::: Dataset content

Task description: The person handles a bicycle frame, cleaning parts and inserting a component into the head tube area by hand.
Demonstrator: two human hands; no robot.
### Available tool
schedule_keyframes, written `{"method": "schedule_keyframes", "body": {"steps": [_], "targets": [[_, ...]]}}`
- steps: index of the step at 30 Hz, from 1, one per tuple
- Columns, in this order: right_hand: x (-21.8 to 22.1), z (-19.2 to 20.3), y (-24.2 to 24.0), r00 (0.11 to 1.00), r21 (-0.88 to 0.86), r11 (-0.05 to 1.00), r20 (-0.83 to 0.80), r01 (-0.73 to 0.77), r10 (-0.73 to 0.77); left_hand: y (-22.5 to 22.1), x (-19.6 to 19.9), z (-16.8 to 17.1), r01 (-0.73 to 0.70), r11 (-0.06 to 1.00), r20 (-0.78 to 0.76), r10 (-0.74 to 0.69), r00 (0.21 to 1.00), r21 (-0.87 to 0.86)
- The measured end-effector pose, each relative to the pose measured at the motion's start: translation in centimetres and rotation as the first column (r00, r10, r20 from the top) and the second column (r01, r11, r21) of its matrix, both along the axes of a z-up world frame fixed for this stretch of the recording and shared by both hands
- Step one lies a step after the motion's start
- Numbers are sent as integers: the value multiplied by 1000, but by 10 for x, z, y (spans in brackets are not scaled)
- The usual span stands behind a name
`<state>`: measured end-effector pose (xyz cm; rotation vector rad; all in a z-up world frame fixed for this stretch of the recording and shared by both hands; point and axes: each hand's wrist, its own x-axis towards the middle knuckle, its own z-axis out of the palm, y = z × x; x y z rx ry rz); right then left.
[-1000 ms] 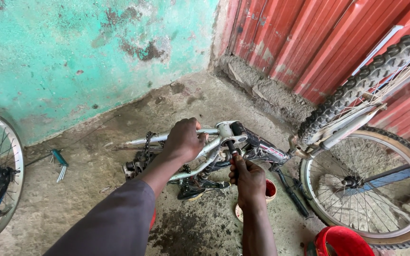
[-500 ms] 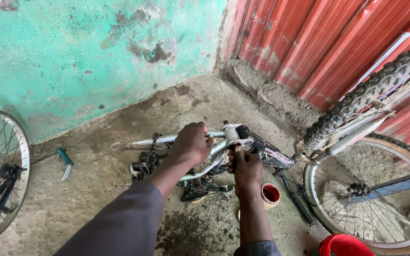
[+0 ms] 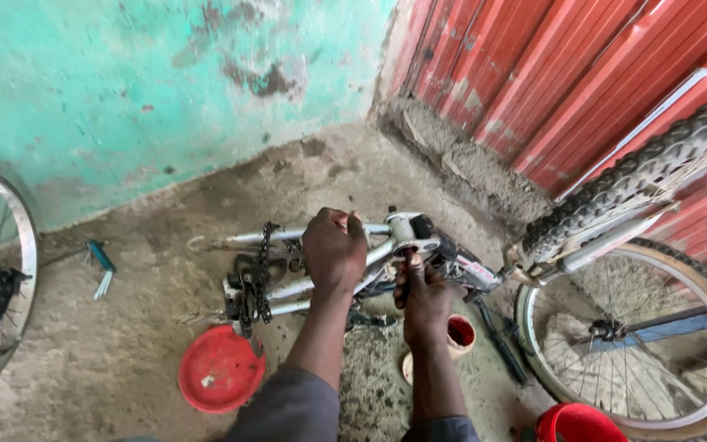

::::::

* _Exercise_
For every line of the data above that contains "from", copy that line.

* _Solved problem_
- steps: index of the step at 30 Hz, from 1, one per tuple
- The measured end-effector pose, each relative to the pose measured at the motion's start: translation in centimetres and rotation as the first column (r00, r10, r20 from the top) and the second column (r01, r11, r21) of its matrix, both along the axes of a z-up world frame fixed for this stretch of the recording and shared by both hands

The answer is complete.